Supplied data:
-.-.-
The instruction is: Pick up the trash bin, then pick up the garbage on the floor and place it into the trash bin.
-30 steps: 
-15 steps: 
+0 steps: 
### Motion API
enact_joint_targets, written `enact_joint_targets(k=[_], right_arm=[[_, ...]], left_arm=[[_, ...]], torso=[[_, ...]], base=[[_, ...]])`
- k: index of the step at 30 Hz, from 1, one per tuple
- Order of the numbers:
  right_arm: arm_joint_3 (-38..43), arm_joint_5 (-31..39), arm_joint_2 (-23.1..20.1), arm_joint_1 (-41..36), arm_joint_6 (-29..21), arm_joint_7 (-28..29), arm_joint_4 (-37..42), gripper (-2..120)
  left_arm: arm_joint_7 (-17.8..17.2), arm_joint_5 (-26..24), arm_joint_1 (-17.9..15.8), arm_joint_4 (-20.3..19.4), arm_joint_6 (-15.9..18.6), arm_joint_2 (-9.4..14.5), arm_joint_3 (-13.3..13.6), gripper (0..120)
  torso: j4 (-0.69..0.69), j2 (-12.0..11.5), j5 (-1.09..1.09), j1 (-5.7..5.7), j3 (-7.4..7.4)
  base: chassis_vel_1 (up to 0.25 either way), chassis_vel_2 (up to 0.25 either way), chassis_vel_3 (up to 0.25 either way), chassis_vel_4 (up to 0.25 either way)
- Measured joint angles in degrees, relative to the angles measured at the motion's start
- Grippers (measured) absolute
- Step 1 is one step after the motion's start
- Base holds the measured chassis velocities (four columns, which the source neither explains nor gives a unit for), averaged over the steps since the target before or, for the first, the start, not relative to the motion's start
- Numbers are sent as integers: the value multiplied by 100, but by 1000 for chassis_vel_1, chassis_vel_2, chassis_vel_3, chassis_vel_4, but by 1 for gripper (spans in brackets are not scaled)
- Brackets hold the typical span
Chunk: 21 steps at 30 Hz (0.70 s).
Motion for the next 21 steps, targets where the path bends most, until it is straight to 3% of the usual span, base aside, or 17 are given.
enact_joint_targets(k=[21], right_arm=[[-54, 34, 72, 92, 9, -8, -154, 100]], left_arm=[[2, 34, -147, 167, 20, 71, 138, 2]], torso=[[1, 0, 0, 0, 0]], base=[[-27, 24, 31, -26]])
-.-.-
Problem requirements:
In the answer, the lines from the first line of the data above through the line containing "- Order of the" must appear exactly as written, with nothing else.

Your solution:
The instruction is: Pick up the trash bin, then pick up the garbage on the floor and place it into the trash bin.
-30 steps: 
-15 steps: 
+0 steps: 
### Motion API
enact_joint_targets, written `enact_joint_targets(k=[_], right_arm=[[_, ...]], left_arm=[[_, ...]], torso=[[_, ...]], base=[[_, ...]])`
- k: index of the step at 30 Hz, from 1, one per tuple
- Order of the numbers:

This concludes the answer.